For the listing below, give the number of lines that include "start" and add nothing to it.

>>>>

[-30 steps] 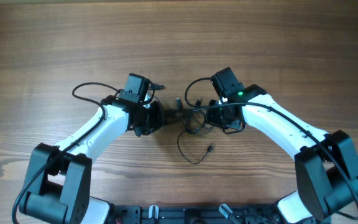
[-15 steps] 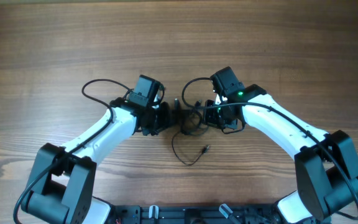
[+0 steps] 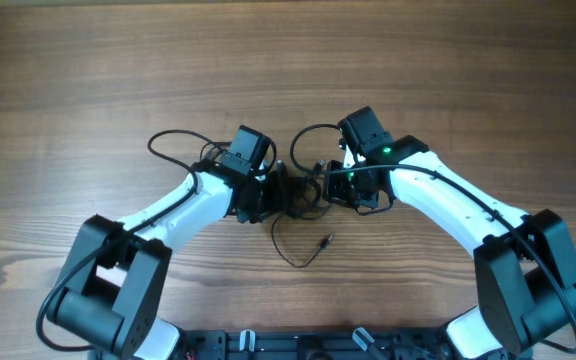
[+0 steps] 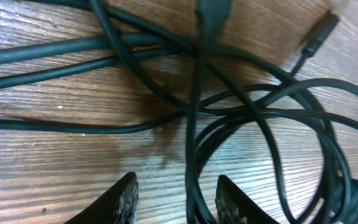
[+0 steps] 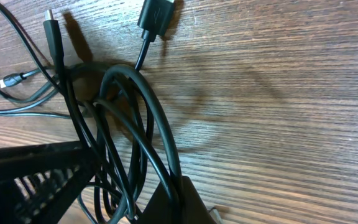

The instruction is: Untangle cables

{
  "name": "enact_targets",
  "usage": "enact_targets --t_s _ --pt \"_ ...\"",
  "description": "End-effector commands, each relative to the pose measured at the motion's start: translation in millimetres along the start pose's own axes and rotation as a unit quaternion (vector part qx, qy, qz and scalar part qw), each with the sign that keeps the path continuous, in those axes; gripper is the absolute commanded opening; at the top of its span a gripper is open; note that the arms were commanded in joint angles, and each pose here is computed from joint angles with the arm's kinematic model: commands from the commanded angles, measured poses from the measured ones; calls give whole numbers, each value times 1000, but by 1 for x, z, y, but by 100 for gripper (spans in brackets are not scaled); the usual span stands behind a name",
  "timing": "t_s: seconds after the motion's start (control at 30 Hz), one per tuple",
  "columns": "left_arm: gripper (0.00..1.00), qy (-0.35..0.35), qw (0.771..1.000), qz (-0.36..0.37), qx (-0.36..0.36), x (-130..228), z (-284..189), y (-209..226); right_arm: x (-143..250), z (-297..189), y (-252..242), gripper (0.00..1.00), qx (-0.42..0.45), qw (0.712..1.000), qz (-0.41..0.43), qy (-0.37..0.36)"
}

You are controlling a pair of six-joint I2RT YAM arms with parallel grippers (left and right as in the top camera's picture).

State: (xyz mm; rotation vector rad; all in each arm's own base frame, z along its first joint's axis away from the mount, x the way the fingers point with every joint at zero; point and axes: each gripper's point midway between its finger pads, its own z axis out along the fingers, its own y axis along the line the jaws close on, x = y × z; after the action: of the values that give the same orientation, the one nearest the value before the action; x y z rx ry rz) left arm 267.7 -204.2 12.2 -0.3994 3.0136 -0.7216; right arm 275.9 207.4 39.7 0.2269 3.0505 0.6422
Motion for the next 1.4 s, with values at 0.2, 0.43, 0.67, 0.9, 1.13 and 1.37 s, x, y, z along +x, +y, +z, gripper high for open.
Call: enact_targets --t_s 0.2,0.43,0.67,0.9,1.13,1.37 --pt "43 8 1000 8 -4 4 7 2 4 -1 5 4 -13 1000 -10 5" --pt "43 9 1000 8 6 4 7 -2 3 -1 5 4 -14 1000 -10 5" --pt "44 9 1000 6 6 4 7 -2 3 -1 5 4 -14 1000 -11 4" --pt "44 13 1000 17 9 9 9 -7 3 -1 6 4 -15 1000 -10 4" --pt "47 15 999 34 -4 16 17 -9 4 -1 8 4 -21 1000 -10 8" --pt "46 -19 994 23 -102 7 19 30 4 -1 7 4 -18 1000 -10 6"
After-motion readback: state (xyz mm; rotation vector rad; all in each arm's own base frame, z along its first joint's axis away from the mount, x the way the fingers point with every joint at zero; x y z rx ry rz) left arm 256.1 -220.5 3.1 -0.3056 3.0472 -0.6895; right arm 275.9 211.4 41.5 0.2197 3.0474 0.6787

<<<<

= Answer box =
2